December 11, 2025 — Madrid-based biotech Tetraneuron has announced the successful completion of a new funding round, backed by GIMIC Ventures, to accelerate the clinical development of its groundbreaking Alzheimer’s disease treatment. The lead candidate, TET-101, is a proprietary adeno-associated virus (AAV)-based gene therapy that aims to halt disease progression by restoring neuronal homeostasis.

While the company did not disclose the exact sum of the new investment, previous similar financing rounds for the company ranged between €5–15 million. The funds will advance the AAV therapy into clinical trials across Europe.

The E2F4DN Mechanism and AAV Delivery

Tetraneuron’s platform, a spin-off from Spain’s renowned Cajal Institute, centers on E2F4DN, a dominant-negative form of the E2F4 transcription factor. E2F4 is understood to be a master regulator of numerous neuronal pathways, controlling processes from cell cycle arrest to DNA repair.

The gene therapy approach modulates E2F4 activity to prevent neurons from erroneously re-entering the cell cycle, a key driver of neurodegeneration. By intervening at this upstream molecular root, the AAV therapy is designed to reduce amyloid-beta accumulation, improve synaptic connectivity, and enhance neuroprotection.

The therapeutic effect is achieved via a single injection into the cisterna magna. The therapy utilizes AAV serotype 9, a well-established drug vector known for its ability to target the central nervous system (CNS) effectively. To maximize safety, the AAV delivery system also employs a neuron-specific promoter, hSyn1, to localize the therapeutic gene to brain tissue, mitigating the chances of off-target effects.
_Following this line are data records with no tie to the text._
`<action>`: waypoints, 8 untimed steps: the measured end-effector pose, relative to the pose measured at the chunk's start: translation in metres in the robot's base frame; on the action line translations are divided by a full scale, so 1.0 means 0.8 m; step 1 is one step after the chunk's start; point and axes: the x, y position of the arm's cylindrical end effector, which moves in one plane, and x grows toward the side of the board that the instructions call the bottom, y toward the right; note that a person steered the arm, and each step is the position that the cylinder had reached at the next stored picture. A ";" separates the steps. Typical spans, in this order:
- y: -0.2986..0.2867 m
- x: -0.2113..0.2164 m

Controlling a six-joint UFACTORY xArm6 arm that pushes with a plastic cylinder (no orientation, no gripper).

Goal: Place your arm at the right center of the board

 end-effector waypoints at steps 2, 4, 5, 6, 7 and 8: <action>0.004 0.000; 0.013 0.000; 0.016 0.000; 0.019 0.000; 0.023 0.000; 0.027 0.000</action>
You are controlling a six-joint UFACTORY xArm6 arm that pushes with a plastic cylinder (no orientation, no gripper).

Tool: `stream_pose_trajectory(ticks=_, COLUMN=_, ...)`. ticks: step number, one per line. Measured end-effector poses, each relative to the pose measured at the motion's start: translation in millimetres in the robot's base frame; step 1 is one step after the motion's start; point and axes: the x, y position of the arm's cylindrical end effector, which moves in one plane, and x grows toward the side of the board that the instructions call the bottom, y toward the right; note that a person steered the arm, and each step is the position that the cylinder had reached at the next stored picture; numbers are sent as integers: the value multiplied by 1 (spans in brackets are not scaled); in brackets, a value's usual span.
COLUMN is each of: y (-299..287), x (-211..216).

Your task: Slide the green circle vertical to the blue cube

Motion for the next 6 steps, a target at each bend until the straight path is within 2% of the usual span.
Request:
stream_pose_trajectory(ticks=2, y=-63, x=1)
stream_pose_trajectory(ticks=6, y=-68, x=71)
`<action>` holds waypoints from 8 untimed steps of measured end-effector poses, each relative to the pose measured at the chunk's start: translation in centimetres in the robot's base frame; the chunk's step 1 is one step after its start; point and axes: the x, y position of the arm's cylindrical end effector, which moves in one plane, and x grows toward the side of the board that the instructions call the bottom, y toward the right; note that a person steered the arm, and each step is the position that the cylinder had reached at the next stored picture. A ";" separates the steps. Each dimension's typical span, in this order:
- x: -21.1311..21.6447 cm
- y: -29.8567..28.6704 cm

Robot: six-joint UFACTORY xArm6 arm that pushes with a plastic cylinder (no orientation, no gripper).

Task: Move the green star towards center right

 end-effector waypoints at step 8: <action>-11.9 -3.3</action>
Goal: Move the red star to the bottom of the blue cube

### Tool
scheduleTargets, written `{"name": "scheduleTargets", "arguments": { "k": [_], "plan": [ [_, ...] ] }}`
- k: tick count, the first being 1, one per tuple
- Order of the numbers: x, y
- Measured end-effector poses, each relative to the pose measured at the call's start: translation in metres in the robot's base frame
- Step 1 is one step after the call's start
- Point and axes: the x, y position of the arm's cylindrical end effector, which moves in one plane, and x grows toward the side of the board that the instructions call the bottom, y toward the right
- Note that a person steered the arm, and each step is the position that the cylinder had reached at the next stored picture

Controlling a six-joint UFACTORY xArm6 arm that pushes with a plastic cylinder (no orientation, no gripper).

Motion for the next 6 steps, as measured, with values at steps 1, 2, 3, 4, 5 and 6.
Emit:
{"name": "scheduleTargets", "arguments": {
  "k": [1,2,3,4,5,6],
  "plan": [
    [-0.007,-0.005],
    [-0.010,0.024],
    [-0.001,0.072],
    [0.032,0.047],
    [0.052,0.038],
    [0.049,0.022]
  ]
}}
Advancing to European Trials

Preclinical studies of TET-101 have demonstrated a unique safety and efficacy profile. With this new financing secured, Tetraneuron is preparing to submit a Clinical Trial Application (CTA) in Europe. The company has already achieved key regulatory milestones, including a Pre-IND meeting with the U.S. FDA in 2022.

If successful, TET-101 could become the first gene therapy fully developed within Spain’s advanced therapies ecosystem to progress into clinical execution.